EXERCISE GOAL:
Repeat the data exactly as it appears.

Source records:

***

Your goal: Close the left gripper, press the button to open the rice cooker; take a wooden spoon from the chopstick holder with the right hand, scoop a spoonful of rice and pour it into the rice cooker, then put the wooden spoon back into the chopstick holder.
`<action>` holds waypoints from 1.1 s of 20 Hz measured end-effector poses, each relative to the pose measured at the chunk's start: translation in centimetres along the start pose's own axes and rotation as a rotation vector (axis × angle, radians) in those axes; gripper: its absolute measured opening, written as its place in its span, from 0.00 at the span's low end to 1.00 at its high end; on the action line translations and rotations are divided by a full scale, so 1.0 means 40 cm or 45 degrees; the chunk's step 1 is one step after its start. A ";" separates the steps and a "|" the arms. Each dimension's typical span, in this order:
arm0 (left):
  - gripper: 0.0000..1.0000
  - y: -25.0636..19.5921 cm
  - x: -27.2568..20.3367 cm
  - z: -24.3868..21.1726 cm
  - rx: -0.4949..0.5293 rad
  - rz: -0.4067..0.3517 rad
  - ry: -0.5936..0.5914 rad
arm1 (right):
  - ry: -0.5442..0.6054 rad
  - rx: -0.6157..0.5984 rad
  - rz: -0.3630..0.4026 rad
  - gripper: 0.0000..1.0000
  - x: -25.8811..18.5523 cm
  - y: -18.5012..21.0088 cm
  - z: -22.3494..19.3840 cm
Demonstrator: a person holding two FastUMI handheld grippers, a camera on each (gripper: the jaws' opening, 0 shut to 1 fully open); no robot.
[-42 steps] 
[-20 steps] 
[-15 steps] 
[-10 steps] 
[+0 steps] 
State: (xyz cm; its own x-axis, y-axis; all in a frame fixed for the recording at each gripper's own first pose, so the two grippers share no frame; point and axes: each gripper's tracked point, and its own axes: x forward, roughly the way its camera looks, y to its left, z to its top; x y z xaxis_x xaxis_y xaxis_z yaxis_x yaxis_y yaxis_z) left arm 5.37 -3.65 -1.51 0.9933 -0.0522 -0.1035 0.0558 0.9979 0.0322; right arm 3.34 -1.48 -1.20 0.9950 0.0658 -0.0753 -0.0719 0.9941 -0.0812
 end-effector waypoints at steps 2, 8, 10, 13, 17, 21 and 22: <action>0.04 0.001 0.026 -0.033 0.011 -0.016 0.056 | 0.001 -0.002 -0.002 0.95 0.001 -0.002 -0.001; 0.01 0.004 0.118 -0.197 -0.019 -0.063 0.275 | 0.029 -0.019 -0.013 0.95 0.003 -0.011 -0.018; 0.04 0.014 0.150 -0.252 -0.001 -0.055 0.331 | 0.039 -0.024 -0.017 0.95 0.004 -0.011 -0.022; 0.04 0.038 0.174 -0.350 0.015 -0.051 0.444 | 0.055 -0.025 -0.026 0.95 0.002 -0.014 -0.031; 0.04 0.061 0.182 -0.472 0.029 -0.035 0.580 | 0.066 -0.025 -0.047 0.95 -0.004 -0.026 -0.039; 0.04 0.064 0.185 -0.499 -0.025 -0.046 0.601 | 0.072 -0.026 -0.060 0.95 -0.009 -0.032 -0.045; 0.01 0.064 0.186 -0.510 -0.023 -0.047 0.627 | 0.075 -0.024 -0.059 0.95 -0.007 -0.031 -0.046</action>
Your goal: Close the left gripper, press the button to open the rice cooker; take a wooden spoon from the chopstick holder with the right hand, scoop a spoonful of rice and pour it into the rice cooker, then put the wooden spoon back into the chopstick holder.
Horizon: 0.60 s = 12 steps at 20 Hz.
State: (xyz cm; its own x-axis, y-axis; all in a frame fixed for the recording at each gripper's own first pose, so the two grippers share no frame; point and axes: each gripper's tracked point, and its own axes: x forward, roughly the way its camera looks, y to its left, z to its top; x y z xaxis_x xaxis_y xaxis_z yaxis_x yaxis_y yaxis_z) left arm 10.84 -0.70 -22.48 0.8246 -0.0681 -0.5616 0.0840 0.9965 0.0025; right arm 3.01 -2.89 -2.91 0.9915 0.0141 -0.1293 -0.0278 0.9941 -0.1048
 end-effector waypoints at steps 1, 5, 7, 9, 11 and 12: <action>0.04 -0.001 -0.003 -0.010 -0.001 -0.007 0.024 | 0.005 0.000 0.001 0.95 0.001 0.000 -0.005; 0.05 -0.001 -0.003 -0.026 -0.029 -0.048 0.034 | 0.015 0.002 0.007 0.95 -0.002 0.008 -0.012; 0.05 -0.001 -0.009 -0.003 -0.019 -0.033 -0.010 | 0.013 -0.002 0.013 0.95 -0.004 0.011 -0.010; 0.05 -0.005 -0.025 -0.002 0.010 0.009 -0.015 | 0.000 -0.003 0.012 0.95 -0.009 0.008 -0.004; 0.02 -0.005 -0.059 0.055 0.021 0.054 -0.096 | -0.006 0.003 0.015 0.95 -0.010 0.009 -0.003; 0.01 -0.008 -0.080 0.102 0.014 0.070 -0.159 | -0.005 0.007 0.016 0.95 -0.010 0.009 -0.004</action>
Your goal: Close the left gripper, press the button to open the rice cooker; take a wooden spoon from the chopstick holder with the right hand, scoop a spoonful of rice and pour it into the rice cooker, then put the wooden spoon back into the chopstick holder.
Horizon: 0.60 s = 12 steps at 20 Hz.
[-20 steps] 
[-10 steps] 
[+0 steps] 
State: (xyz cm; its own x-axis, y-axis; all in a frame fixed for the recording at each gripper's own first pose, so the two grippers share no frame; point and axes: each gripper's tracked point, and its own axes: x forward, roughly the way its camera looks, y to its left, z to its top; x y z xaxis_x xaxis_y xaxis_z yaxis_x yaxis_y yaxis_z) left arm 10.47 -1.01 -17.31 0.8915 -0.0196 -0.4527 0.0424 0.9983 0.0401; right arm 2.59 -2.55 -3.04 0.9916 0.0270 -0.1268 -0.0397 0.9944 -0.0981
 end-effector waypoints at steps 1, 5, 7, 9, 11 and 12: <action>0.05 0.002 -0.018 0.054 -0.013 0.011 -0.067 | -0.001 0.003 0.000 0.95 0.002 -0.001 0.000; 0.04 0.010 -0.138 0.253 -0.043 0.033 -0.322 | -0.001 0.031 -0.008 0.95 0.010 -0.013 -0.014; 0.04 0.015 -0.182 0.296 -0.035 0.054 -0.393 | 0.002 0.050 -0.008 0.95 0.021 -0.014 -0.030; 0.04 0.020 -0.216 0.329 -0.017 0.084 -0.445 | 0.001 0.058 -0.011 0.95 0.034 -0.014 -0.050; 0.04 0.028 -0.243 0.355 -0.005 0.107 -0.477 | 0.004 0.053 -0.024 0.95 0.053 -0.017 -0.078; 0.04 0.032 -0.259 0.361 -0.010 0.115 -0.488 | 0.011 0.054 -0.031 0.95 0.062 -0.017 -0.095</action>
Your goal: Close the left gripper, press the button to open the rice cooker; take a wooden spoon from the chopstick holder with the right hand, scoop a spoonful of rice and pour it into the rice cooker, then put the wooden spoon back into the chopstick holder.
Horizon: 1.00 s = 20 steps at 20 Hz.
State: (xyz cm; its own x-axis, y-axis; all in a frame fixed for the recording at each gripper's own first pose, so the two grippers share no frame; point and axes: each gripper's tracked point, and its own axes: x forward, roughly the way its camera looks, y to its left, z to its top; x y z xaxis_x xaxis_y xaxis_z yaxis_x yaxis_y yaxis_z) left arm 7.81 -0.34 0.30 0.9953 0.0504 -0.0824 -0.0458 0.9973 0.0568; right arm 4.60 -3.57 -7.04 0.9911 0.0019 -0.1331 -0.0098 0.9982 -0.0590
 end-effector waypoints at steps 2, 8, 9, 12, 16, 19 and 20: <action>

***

OUTPUT:
Your goal: Close the left gripper, press the button to open the rice cooker; take a wooden spoon from the chopstick holder with the right hand, scoop a spoonful of rice and pour it into the rice cooker, then put the wooden spoon back into the chopstick holder.
`<action>` holds waypoints from 1.1 s of 20 Hz measured end-effector poses, each relative to the pose measured at the chunk's start: translation in centimetres along the start pose's own axes and rotation as a rotation vector (axis × angle, radians) in those axes; gripper: its absolute measured opening, written as its place in its span, from 0.00 at the span's low end to 1.00 at its high end; on the action line translations and rotations are divided by a full scale, so 1.0 means 40 cm or 45 degrees; the chunk's step 1 is one step after its start. A ";" separates the steps and a "|" the arms. Each dimension's typical span, in this order:
arm0 (left):
  - gripper: 0.0000..1.0000
  - y: -25.0636..19.5921 cm
  - x: -27.2568..20.3367 cm
  - z: -24.3868..21.1726 cm
  - rx: -0.4949..0.5293 rad
  - rz: -0.4067..0.3517 rad
  - ry: -0.5936..0.5914 rad
arm1 (right):
  - ry: -0.5442..0.6054 rad
  - rx: -0.6157..0.5984 rad
  - rz: -0.3630..0.4026 rad
  - gripper: 0.0000..1.0000
  - x: -25.8811..18.5523 cm
  - y: -18.5012..21.0088 cm
  - z: -22.3494..19.3840 cm
Demonstrator: a person holding two FastUMI handheld grippers, a camera on each (gripper: the jaws' opening, 0 shut to 1 fully open); no robot.
[-42 steps] 
[-20 steps] 
[-15 steps] 
[-10 steps] 
[+0 steps] 
State: (xyz cm; its own x-axis, y-axis; all in a frame fixed for the recording at each gripper's own first pose, so the two grippers share no frame; point and axes: each gripper's tracked point, and its own axes: x forward, roughly the way its camera looks, y to its left, z to its top; x y z xaxis_x xaxis_y xaxis_z yaxis_x yaxis_y yaxis_z) left arm 5.37 -3.65 -1.51 0.9933 -0.0522 -0.1035 0.0558 0.9979 0.0322; right arm 3.34 -1.48 -1.20 0.9950 0.0658 -0.0753 -0.0719 0.9941 -0.0812
 end-effector waypoints at steps 2, 8, 10, 13, 17, 21 and 22: <action>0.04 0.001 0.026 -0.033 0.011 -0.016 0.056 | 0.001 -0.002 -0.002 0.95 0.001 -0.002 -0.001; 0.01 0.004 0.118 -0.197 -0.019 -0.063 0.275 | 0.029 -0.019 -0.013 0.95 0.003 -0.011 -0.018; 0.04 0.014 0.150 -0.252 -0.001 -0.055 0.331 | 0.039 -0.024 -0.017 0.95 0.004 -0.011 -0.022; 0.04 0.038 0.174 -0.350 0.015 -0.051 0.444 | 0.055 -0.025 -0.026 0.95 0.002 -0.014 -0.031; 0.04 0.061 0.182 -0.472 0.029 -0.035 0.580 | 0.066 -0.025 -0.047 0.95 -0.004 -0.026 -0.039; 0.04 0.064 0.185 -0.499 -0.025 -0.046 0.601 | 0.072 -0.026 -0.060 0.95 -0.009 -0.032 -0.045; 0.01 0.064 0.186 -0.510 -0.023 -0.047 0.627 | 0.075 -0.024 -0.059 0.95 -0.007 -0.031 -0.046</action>
Your goal: Close the left gripper, press the button to open the rice cooker; take a wooden spoon from the chopstick holder with the right hand, scoop a spoonful of rice and pour it into the rice cooker, then put the wooden spoon back into the chopstick holder.
Horizon: 0.60 s = 12 steps at 20 Hz.
State: (xyz cm; its own x-axis, y-axis; all in a frame fixed for the recording at each gripper's own first pose, so the two grippers share no frame; point and axes: each gripper's tracked point, and its own axes: x forward, roughly the way its camera looks, y to its left, z to its top; x y z xaxis_x xaxis_y xaxis_z yaxis_x yaxis_y yaxis_z) left arm 10.84 -0.70 -22.48 0.8246 -0.0681 -0.5616 0.0840 0.9965 0.0025; right arm 3.01 -2.89 -2.91 0.9915 0.0141 -0.1293 -0.0278 0.9941 -0.1048
 end-effector waypoints at steps 1, 5, 7, 9, 11 and 12: <action>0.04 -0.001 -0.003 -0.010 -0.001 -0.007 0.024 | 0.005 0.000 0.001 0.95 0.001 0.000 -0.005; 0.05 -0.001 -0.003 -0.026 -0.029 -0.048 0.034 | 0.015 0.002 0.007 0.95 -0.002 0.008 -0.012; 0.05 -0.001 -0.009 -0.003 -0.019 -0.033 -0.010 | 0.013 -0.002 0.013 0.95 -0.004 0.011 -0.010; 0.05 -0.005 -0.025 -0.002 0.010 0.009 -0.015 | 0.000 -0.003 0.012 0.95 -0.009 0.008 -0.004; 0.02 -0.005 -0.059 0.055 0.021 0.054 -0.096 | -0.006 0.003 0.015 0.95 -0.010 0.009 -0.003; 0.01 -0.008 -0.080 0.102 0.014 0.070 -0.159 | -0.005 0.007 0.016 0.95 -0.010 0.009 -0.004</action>
Your goal: Close the left gripper, press the button to open the rice cooker; take a wooden spoon from the chopstick holder with the right hand, scoop a spoonful of rice and pour it into the rice cooker, then put the wooden spoon back into the chopstick holder.
Horizon: 0.60 s = 12 steps at 20 Hz.
[-20 steps] 
[-10 steps] 
[+0 steps] 
State: (xyz cm; its own x-axis, y-axis; all in a frame fixed for the recording at each gripper's own first pose, so the two grippers share no frame; point and axes: each gripper's tracked point, and its own axes: x forward, roughly the way its camera looks, y to its left, z to its top; x y z xaxis_x xaxis_y xaxis_z yaxis_x yaxis_y yaxis_z) left arm 10.47 -1.01 -17.31 0.8915 -0.0196 -0.4527 0.0424 0.9983 0.0401; right arm 2.59 -2.55 -3.04 0.9916 0.0270 -0.1268 -0.0397 0.9944 -0.0981
 end-effector waypoints at steps 1, 5, 7, 9, 11 and 12: <action>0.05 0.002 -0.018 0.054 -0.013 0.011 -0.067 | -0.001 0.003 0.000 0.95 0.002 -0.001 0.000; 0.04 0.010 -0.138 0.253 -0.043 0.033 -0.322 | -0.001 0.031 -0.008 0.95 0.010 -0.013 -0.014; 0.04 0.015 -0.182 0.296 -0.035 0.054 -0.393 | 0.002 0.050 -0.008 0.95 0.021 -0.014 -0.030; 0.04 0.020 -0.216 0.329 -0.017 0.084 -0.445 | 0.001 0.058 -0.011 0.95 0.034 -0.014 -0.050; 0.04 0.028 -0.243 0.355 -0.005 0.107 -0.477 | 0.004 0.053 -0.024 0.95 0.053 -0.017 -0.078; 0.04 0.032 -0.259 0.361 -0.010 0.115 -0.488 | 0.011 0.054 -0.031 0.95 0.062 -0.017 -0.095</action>
Your goal: Close the left gripper, press the button to open the rice cooker; take a wooden spoon from the chopstick holder with the right hand, scoop a spoonful of rice and pour it into the rice cooker, then put the wooden spoon back into the chopstick holder.
Horizon: 1.00 s = 20 steps at 20 Hz.
State: (xyz cm; its own x-axis, y-axis; all in a frame fixed for the recording at each gripper's own first pose, so the two grippers share no frame; point and axes: each gripper's tracked point, and its own axes: x forward, roughly the way its camera looks, y to its left, z to its top; x y z xaxis_x xaxis_y xaxis_z yaxis_x yaxis_y yaxis_z) left arm 7.81 -0.34 0.30 0.9953 0.0504 -0.0824 -0.0458 0.9973 0.0568; right arm 4.60 -3.57 -7.04 0.9911 0.0019 -0.1331 -0.0098 0.9982 -0.0590
 end-effector waypoints at steps 2, 8, 9, 12, 16, 19 and 20: <action>

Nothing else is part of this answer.